- SEOUL (Reuters) - North Korea
accused the United States on Sunday of planning to attack the communist
state after the war in Afghanistan and said it would deal
"unimaginably
telling blows" to U.S. troops.
-
- "The U.S. designation of the DPRK as the target
of the post- Afghanistan war operation compels the Korean people to be
in full combat preparedness to lay down their lives for the country,"

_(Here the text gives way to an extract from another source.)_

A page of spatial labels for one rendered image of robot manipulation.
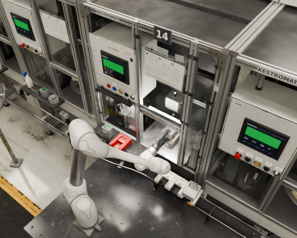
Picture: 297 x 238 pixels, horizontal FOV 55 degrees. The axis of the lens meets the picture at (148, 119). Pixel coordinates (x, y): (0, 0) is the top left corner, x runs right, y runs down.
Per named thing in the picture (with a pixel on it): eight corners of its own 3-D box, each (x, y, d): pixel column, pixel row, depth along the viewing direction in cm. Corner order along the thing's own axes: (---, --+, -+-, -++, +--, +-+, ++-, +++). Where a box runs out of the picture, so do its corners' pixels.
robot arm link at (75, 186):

said the ruling party newspaper Rodong Sinmun.
-
- "The DPRK is not Afghanistan. The DPRK is ready
for defence and attack," it said. DPRK is the acronym for North
Korea's
official name, the Democratic People's Republic of Korea.
-
- A South Korean Defence Ministry spokesman said he was
unable to comment on whether any unusual troop movements had been detected
in North Korea. He said he was unaware of Sunday's commentary, carried
on North's Korea Central News Agency (KCNA).
-
- North Korea's state media has ratcheted up anti-American
propaganda in recent weeks, criticising the U.S.-led campaign against
terrorism
and threatening to build up its military to counter what it alleges are
U.S. threats.
-
- The poor but heavily armed communist state has taken
particular umbrage at U.S. calls for inspections to hunt for suspected
weapons of mass destruction, including biological and chemical arms.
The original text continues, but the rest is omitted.